Segment Start: Supplied information

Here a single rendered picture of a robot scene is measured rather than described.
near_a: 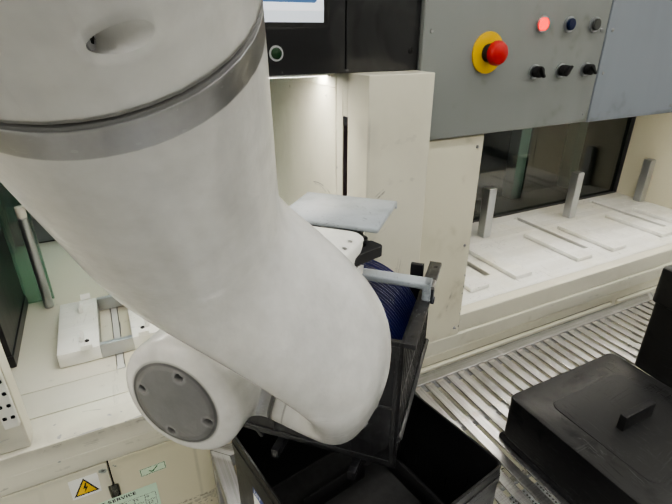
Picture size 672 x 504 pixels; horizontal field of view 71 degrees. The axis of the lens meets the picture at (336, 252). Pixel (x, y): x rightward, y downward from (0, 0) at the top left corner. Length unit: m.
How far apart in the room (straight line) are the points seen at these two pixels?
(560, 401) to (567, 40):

Segment End: Supplied information

### Activity:
For each record, return its text exactly and leave any picture out.

### Answer to this exercise:
Here a single rendered picture of a robot scene is measured rather than described.
near_a: 
Picture size 672 x 504 pixels; horizontal field of view 71 degrees. The axis of the lens meets the picture at (336, 252). Pixel (x, y): x rightward, y downward from (0, 0) at the top left corner. Length unit: m.
How far apart in the room (straight line) are the points seen at these two pixels?
(560, 401) to (567, 40):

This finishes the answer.